A voir les choses comme elles sont, il faut avouer que les faiblesses d'Aubanel nous apparaissent, aujourd'hui, assez cruellement, que ces lamentations sur d'impossibles amours nous semblent rejoindre celles que, luth en moins, Musset multipliait pour nous, au temps lointain de notre rêveuse adolescence. Confessions un peu naïves, émaillées de platitudes qui prêtent quelquefois à sourire :

« E vène maigre, e me transisse,
E ma sorre me dis — « De qu'as ? »

II y aurait quelque mauvaise foi à ironiser - là-dessus, de même qu'il serait trop facile de citer, en appuyant sur son comique involontaire le trop fameux conte de la « coucourdette ». Après tout, on dénicherait quelques mauvais vers, pour ne pas dire plus, dans l'œuvre d'un Racine. Et pour ce qui est de l'ingénuité, n'oublions pas que les écrits de cette époque étaient souvent conformes à une morale très bourgeoise. Baudelaire et Flaubert avaient appris à leurs dépens, en 1857, qu'on ne pouvait s'en jouer impunément. Et que dire de ces chansons plus récentes où le brave Charloun, nous montrant des jeunes gens en train de danser, la main sur l'épaule, sous les yeux des parents, se donnait tant de mal pour nous laisser entendre que le ciel n'était pas plus pur que le fond de son cœur ? Évidemment, nous sommes loin du Gorille et juger comme il convient de la Grenade Entrouverte demande une certaine imagination.

Ces petites scories balayées, puisque une étude se devait, si hâtive fût-elle, de commencer par quelques réserves, il reste que ce recueil, qu'on le veuille ou non, est peut-être plus complexe qu'on ne l'a cru longtemps. Nous savons aujourd'hui qu'un écrit aveuglément clair mérite rarement d'être relu. Nous ne nous proposons pas de prôner ici ces esthètes qui se veulent, par principe, obscurs comme le Sphynx des Batignolles, ainsi que Leconte de Lisle avait surnommé le poète d'Igitur, mais il nous parait incontestable que, dans une œuvre riche, on trouve presque toujours, entre les lignes du texte, ces filigranes mystérieux qu'on n'y discerne pas a ta première lecture, et où se dessine, à son insu probablement, la personnalité profonde d'un poète. Et dans le livre de l'Amour comme — dans l'Entre-lueur, nous voyons autre chose que les larmes qu'à fait couler la pure et inexorable Zani.

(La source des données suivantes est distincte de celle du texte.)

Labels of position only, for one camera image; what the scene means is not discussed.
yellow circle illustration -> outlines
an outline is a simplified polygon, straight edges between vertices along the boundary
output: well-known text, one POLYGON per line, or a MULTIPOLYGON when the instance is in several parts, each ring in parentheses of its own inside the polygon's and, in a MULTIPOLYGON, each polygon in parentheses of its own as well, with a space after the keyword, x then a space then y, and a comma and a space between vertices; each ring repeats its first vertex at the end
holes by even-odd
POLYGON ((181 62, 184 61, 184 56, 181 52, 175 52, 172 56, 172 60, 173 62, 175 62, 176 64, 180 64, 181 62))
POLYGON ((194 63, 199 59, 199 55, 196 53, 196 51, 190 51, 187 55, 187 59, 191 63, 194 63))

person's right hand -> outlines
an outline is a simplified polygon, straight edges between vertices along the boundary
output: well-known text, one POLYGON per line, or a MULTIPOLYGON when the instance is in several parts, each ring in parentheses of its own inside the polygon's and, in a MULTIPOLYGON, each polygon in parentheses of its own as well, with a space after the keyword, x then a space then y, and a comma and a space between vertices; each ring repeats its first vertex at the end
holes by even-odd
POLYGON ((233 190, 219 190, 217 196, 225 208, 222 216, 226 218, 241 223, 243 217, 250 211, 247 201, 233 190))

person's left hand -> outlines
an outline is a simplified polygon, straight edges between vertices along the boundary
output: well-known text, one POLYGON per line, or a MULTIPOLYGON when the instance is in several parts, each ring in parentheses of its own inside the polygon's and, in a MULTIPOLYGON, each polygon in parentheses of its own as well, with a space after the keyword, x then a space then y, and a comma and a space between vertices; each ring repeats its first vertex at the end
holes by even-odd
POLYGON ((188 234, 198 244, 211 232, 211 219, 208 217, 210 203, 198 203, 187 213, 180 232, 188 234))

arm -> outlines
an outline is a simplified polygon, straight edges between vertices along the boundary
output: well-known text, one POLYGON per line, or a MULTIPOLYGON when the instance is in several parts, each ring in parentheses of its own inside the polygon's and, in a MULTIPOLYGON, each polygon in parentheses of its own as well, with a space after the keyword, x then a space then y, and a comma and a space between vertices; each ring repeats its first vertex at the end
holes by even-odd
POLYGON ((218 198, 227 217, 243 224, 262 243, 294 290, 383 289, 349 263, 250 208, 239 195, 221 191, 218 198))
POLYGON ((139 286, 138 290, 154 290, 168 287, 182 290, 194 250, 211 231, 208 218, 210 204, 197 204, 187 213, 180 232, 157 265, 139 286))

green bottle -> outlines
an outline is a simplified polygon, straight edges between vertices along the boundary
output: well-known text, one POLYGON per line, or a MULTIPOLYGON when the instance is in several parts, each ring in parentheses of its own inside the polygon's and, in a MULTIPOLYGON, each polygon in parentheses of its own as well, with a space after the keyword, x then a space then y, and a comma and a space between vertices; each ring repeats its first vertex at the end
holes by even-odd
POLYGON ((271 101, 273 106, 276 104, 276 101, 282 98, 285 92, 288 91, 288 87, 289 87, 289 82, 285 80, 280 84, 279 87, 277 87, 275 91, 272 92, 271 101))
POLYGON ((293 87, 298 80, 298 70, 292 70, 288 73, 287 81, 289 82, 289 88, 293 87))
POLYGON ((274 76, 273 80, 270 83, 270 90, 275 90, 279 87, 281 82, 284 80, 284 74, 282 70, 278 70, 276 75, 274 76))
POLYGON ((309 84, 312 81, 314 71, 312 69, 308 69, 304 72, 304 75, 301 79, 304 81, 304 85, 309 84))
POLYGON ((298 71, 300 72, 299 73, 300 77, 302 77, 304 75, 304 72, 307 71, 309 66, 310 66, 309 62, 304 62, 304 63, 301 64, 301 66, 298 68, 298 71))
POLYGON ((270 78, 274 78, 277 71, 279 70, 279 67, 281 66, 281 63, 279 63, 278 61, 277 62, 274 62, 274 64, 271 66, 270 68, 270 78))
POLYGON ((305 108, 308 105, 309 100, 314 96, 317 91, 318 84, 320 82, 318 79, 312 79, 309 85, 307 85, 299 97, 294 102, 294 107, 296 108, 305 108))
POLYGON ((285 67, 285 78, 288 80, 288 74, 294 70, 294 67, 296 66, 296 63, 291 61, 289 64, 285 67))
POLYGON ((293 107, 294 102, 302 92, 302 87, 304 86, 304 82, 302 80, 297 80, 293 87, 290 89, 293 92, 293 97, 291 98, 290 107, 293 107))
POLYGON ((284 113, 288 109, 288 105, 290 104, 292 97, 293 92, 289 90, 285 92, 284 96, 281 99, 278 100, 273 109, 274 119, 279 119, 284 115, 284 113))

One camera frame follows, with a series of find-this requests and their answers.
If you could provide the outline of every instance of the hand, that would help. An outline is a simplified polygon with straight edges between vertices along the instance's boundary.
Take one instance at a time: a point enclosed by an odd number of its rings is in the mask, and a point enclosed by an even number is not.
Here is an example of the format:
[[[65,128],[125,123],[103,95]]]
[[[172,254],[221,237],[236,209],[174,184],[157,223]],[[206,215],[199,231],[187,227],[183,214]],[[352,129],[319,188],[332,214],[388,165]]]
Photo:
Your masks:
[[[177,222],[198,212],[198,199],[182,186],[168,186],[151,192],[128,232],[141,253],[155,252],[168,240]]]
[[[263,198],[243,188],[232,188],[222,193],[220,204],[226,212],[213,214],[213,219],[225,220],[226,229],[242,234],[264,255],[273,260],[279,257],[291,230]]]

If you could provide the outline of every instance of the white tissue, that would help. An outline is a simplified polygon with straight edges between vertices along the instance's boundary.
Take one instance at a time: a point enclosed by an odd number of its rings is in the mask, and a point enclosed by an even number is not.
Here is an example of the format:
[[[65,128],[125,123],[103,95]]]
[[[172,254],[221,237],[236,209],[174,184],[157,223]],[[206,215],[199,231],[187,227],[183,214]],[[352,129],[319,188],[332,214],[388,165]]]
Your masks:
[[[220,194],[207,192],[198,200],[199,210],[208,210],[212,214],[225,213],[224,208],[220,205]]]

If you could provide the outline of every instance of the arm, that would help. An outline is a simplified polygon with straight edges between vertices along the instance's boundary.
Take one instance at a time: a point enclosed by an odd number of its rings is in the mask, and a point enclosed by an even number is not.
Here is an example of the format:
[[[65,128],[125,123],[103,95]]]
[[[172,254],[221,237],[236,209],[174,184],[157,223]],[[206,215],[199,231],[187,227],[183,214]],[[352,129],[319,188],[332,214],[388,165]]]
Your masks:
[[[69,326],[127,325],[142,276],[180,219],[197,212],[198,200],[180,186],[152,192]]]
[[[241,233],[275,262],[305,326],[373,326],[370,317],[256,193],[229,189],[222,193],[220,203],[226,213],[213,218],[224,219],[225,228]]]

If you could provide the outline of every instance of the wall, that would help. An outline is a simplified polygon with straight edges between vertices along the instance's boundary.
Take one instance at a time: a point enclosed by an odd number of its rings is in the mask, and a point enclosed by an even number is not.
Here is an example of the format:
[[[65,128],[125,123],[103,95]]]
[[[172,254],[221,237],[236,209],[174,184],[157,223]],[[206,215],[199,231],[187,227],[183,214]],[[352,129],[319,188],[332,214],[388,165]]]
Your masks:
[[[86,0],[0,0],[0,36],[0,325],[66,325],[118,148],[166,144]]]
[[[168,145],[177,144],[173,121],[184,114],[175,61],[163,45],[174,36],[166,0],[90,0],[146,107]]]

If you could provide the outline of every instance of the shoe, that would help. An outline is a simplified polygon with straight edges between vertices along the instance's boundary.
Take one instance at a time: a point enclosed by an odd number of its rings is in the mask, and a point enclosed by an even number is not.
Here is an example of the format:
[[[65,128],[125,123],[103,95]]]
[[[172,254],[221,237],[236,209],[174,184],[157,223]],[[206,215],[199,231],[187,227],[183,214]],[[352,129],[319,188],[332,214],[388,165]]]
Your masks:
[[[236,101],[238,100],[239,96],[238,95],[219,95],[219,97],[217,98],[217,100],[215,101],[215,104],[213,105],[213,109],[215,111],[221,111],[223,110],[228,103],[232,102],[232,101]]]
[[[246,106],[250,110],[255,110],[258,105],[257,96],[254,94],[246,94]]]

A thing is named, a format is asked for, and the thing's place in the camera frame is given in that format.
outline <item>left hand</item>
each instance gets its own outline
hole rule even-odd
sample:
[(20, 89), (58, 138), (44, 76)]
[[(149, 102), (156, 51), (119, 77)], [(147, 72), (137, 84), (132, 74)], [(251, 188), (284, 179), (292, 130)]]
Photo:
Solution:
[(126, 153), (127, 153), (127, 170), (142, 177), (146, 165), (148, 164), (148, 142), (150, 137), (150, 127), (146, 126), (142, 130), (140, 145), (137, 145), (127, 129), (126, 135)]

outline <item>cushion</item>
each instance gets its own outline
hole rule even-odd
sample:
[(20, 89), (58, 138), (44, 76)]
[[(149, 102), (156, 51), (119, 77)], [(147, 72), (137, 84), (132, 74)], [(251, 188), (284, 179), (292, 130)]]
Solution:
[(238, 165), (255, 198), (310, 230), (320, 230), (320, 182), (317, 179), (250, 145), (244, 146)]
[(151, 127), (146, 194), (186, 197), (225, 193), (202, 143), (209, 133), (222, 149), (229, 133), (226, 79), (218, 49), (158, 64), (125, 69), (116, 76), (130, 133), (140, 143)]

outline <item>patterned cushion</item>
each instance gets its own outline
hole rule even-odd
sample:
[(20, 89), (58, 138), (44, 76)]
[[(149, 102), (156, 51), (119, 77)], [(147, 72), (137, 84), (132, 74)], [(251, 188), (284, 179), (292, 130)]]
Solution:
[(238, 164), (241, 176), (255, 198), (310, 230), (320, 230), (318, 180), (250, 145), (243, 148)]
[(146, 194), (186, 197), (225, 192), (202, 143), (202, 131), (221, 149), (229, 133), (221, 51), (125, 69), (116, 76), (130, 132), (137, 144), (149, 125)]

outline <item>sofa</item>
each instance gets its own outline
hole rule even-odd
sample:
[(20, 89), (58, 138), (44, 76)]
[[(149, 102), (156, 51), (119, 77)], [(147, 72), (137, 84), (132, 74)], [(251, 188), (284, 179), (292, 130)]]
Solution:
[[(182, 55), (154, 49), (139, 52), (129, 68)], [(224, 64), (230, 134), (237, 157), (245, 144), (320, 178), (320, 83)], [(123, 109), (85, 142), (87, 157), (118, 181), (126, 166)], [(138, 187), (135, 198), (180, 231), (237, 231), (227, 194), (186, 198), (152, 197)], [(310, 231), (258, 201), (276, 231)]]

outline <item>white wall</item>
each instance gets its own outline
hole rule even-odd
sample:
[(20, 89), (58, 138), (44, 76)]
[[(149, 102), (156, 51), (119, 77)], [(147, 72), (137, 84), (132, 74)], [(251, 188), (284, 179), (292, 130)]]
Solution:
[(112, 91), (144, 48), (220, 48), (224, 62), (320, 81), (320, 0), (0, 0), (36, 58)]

Nous sentons tout un drame, qui a été sans doute signalé maintes fois. Il s'agit du conflit qui opposait dans le cœur d'Aubanel une vieille éducation chrétienne, et son goût de la vie et de la beauté. On nous objectera que cette dualité n'est pas irréductible et qu'un bon chrétien peut être un bon vivant. C'est certain mais, pour Aubanel, cette dualité a cruellement existé et on imagine le brave homme — pris au piège, dirait Cocteau — entre les exigences de la religion et celles d'une sensualité qu'il faut bien appeler païenne.

« Franc de purgatori,
O Sant crucifis,
Baio-nous la glòri
De toun paradis ! »

Voilà ce qu'on lit dans la Grenade, cependant que le poète, un peu plus tard, devait consacrer à la Vénus d'Arles un poème qui, pour ne pas rallier, lui non plus, tous les suffrages, n'en est pas moins révélateur.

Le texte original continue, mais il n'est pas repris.